4.4. In de gegeven omstandigheden is bij appellant sprake van HIV-infectie die in de periode in geding met succes wordt behandeld. Verder staat in Amsterdam in de periode in geding de winteropvang voor appellant open. Tussen partijen is dan ook in geschil of de fysieke en/of psychische gezondheid van appellant substantieel wordt bedreigd, indien hij ook buiten de periode dat de winteropvangregeling van kracht is verstoken blijft van maatschappelijke opvang. Met inachtneming van de door appellant overgelegde verklaringen en het advies van de GGD is niet gebleken dat de weigering van het college tot toelating van maatschappelijke opvang - zoals hiervoor aangegeven - in de gegeven omstandigheden geen blijk geeft van een “fair balance” tussen de publieke belangen die betrokken zijn bij de weigering van de toegang en de particuliere belangen van appellant om wel toegelaten te worden.
4.5. Uit het vorenstaande volgt dat het hoger beroep niet slaagt. De aangevallen uitspraak dient te worden bevestigd. Er is daarom geen grond voor het toekennen van een schadevergoeding.
5. De Raad ziet geen aanleiding voor een veroordeling in de proceskosten.

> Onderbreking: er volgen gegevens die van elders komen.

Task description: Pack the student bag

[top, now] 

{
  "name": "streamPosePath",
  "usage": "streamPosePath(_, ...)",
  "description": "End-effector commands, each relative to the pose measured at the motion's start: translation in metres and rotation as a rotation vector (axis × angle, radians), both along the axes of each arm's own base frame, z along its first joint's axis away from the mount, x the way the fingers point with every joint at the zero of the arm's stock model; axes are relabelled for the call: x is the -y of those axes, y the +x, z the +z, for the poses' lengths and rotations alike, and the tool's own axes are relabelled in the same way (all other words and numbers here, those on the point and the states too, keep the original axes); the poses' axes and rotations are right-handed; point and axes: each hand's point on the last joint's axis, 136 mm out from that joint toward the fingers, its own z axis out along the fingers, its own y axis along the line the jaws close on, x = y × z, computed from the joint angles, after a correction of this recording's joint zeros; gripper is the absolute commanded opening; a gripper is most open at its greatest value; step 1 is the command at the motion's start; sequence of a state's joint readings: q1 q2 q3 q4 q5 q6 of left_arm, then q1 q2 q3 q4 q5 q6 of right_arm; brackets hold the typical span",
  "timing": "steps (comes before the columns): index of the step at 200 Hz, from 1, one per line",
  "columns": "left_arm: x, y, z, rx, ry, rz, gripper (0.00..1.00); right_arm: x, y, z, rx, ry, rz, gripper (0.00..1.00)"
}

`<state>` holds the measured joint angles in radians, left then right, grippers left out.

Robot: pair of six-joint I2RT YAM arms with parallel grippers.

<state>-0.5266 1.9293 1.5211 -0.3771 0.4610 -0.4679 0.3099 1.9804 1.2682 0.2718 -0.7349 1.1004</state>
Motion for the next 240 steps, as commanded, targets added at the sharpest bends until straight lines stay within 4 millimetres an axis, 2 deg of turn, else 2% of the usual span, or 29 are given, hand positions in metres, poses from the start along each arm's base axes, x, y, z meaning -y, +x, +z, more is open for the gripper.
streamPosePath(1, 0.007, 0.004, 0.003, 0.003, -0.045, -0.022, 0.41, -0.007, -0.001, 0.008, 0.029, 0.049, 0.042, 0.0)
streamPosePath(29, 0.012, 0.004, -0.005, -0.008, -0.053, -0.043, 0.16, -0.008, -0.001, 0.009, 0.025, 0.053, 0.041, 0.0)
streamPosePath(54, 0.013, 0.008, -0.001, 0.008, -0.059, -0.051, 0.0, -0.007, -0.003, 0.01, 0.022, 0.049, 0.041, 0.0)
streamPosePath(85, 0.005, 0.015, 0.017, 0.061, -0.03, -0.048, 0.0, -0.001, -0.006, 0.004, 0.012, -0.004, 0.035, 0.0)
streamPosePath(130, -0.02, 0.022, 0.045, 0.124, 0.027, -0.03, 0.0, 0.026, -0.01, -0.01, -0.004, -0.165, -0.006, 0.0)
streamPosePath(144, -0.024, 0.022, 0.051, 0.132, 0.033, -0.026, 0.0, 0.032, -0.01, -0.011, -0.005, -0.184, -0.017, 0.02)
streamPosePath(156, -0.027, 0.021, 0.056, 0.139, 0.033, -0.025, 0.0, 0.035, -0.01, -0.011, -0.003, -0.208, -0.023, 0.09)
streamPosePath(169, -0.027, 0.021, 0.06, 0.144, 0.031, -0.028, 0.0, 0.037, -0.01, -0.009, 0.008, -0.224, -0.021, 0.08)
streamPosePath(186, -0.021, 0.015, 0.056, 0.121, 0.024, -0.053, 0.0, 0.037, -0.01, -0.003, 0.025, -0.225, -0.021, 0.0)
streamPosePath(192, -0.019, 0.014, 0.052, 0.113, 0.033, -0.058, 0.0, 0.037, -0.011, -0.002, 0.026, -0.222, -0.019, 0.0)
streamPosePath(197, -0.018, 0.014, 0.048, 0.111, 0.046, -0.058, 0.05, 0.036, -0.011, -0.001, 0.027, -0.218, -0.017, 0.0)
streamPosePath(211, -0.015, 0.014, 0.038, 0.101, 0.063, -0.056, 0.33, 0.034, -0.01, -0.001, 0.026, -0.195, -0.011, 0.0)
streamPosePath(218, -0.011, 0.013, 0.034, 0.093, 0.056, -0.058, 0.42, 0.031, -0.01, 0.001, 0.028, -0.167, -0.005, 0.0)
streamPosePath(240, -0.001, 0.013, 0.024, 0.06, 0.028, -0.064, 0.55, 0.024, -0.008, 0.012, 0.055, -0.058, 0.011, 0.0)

De Centrale Raad van Beroep;
Bevestigt de aangevallen uitspraak;
Wijst het verzoek om veroordeling tot schadevergoeding af.
Deze uitspraak is gedaan door H.J. de Mooij als voorzitter en G.M.T. Berkel-Kikkert en A.J. Schaap als leden, in tegenwoordigheid van P.J.M. Crombach als griffier. De beslissing is uitgesproken in het openbaar op 16 mei 2012.